(ABOUT THIS EXERCISE):
Say how many lines in the records contain the string "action". Nothing but the number should be given.

(DATA RECORDS):

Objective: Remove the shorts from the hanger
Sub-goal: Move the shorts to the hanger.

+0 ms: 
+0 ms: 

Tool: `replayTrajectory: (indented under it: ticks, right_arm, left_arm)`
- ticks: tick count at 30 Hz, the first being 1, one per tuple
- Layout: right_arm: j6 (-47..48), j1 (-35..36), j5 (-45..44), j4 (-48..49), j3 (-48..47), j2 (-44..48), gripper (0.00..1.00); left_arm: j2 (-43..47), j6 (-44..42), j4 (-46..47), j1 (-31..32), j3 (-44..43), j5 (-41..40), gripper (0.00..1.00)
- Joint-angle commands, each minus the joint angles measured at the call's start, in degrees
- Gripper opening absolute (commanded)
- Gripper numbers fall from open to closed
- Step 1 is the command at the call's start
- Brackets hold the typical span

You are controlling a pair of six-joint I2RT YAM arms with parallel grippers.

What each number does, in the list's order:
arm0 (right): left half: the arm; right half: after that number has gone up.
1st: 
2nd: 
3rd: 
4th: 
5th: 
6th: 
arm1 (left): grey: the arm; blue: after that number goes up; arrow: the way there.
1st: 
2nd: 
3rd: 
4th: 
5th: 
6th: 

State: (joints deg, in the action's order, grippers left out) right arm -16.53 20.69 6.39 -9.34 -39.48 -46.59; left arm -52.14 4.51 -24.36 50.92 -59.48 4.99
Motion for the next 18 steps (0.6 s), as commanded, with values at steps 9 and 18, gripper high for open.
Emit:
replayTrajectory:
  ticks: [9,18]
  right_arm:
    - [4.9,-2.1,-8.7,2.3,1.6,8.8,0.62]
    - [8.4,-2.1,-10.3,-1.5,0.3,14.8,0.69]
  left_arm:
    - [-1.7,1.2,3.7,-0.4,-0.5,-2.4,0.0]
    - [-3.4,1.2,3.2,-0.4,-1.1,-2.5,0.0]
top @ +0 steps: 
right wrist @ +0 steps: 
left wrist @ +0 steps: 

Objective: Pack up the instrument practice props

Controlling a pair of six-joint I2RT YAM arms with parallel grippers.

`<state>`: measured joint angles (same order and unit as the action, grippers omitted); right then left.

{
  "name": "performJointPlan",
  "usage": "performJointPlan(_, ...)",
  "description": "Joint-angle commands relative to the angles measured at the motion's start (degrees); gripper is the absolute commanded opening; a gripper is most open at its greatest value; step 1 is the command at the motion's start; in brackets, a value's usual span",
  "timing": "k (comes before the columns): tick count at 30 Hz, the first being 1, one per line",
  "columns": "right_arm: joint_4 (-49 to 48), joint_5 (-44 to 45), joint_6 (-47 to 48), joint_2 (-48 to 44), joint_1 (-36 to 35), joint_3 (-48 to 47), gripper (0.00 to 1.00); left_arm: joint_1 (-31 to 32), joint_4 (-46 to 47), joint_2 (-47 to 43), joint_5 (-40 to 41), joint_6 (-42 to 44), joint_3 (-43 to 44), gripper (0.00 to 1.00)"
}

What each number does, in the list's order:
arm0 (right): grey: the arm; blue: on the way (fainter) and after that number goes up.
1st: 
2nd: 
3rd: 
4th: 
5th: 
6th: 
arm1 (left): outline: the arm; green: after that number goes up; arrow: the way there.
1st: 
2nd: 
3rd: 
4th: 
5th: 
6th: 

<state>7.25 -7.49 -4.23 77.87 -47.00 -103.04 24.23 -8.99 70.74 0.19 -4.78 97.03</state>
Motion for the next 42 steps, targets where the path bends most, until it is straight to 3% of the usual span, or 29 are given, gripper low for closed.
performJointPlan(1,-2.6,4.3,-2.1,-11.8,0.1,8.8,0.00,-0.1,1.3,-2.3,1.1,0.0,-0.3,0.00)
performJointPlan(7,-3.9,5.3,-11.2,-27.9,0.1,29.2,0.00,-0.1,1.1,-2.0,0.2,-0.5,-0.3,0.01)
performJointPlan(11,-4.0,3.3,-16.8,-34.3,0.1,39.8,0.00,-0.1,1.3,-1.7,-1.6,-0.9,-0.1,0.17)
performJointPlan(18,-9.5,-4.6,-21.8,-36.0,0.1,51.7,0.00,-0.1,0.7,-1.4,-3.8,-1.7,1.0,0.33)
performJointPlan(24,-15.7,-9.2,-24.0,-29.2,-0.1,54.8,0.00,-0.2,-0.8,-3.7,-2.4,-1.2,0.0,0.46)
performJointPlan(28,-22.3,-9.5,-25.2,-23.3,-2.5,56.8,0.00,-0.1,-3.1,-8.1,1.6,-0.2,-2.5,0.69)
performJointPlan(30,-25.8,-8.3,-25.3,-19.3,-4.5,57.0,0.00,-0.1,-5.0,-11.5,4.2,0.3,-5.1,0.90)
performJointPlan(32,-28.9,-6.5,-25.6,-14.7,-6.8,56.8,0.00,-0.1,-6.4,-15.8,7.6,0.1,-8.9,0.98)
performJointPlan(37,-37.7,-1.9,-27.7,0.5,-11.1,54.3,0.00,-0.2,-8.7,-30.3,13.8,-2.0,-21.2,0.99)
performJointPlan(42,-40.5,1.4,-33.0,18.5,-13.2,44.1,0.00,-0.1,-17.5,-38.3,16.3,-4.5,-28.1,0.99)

(SOLUTION):
2